--- Given material Enclosed Below ---
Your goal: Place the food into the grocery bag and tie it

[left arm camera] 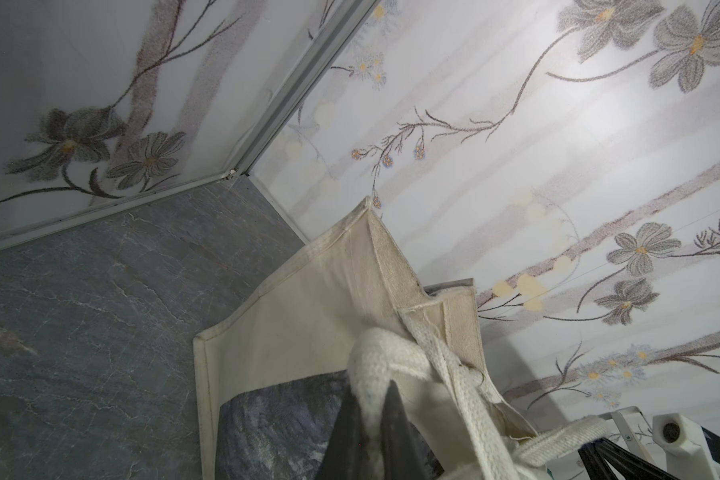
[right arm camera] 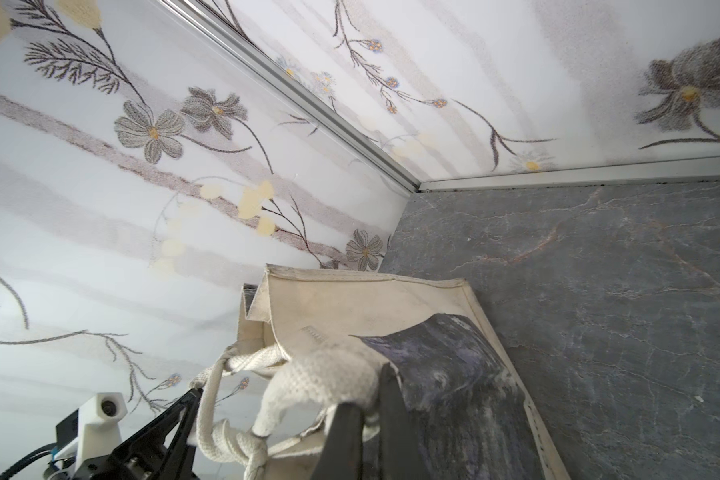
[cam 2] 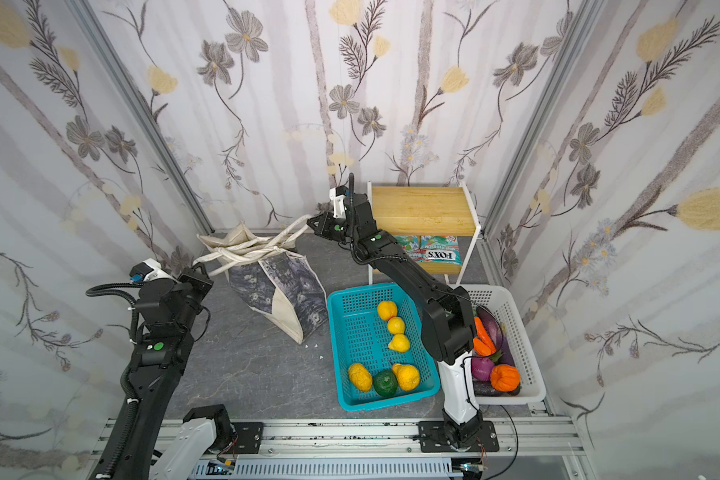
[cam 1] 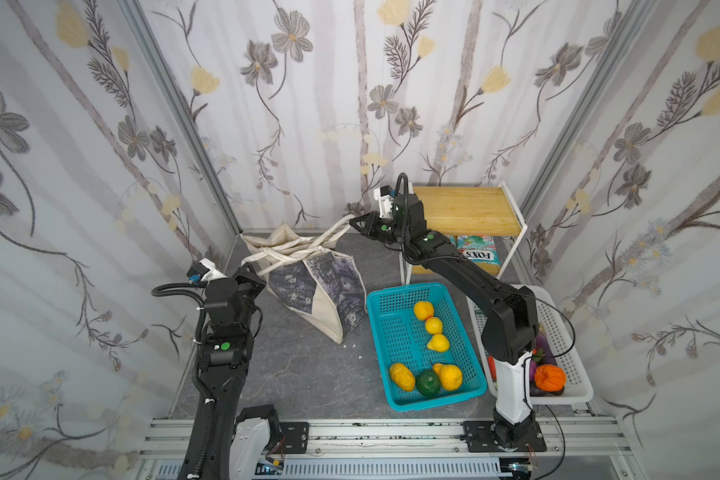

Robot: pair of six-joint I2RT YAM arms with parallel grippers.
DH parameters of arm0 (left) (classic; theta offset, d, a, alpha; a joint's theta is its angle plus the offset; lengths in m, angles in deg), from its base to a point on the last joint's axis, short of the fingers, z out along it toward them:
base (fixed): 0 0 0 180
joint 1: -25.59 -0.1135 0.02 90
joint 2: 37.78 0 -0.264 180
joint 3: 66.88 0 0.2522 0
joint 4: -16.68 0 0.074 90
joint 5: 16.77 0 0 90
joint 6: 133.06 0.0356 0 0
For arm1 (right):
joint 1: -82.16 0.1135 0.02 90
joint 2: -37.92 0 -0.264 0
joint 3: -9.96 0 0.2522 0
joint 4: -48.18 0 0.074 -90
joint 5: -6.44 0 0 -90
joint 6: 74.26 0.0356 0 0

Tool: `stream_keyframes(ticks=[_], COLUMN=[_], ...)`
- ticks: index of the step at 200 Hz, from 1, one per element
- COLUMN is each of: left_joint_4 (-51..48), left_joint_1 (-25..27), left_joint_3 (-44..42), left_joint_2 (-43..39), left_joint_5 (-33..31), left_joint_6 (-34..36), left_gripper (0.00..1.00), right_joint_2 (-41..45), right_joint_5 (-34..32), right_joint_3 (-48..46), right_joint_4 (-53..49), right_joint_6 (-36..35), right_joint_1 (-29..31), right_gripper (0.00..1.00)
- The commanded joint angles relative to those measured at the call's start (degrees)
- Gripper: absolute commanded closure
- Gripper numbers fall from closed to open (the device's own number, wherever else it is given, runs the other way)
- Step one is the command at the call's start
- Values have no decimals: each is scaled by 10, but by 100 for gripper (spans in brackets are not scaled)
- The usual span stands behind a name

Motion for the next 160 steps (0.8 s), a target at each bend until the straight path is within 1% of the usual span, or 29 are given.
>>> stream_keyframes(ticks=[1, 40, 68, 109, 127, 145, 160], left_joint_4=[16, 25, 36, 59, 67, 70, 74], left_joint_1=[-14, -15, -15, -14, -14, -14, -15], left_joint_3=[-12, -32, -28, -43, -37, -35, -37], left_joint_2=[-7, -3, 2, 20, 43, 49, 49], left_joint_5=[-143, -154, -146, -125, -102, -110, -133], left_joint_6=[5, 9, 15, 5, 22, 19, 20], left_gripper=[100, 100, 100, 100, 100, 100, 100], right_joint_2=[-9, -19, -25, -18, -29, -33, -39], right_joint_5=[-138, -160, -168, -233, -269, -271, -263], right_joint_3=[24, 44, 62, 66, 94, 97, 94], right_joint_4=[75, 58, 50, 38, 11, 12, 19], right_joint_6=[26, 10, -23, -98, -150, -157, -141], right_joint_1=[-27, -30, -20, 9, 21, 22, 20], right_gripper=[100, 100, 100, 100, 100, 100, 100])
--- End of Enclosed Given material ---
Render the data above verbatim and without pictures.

● **Result for this exercise**:
Your goal: Place the food into the grocery bag and tie it

[left arm camera] 
[right arm camera] 
[cam 2] 
[cam 1] 

Robot: pair of six-joint I2RT YAM arms with parallel grippers.
DH parameters of arm0 (left) (classic; theta offset, d, a, alpha; a joint's theta is its angle plus the offset; lengths in m, angles in deg), from its base to a point on the last joint's axis, short of the fingers, z out along it toward them:
base (fixed): 0 0 0 180
joint 1: -25.59 -0.1135 0.02 90
joint 2: 37.78 0 -0.264 180
joint 3: 66.88 0 0.2522 0
joint 4: -16.68 0 0.074 90
joint 5: 16.77 0 0 90
joint 6: 133.06 0.0356 0 0
For arm1 (right):
joint 1: -82.16 0.1135 0.02 90
joint 2: -37.92 0 -0.264 0
joint 3: -9.96 0 0.2522 0
joint 4: -48.18 0 0.074 -90
joint 5: -6.44 0 0 -90
joint 6: 74.26 0.0356 0 0

Tool: `stream_keyframes(ticks=[_], COLUMN=[_], ...)`
- ticks: index of the step at 200 Hz, from 1, one per element
- COLUMN is each of: left_joint_4 (-51..48), left_joint_1 (-25..27), left_joint_3 (-44..42), left_joint_2 (-43..39), left_joint_5 (-33..31), left_joint_6 (-34..36), left_gripper (0.00..1.00), right_joint_2 (-41..45), right_joint_5 (-34..32), right_joint_3 (-48..46), right_joint_4 (-53..49), right_joint_6 (-36..35), right_joint_1 (-29..31), right_gripper (0.00..1.00)
- The commanded joint angles relative to those measured at the call's start (degrees)
- Gripper: absolute commanded closure
- Gripper numbers fall from closed to open (the device's own number, wherever else it is given, runs the other way)
- Step one is the command at the call's start
- Values have no decimals: each is scaled by 10, but by 100 for gripper (spans in brackets are not scaled)
- The usual span stands behind a name

Motion for the next 160 steps (0.8 s), a target at each bend until the straight path is within 1% of the usual span, or 29 are given.
>>> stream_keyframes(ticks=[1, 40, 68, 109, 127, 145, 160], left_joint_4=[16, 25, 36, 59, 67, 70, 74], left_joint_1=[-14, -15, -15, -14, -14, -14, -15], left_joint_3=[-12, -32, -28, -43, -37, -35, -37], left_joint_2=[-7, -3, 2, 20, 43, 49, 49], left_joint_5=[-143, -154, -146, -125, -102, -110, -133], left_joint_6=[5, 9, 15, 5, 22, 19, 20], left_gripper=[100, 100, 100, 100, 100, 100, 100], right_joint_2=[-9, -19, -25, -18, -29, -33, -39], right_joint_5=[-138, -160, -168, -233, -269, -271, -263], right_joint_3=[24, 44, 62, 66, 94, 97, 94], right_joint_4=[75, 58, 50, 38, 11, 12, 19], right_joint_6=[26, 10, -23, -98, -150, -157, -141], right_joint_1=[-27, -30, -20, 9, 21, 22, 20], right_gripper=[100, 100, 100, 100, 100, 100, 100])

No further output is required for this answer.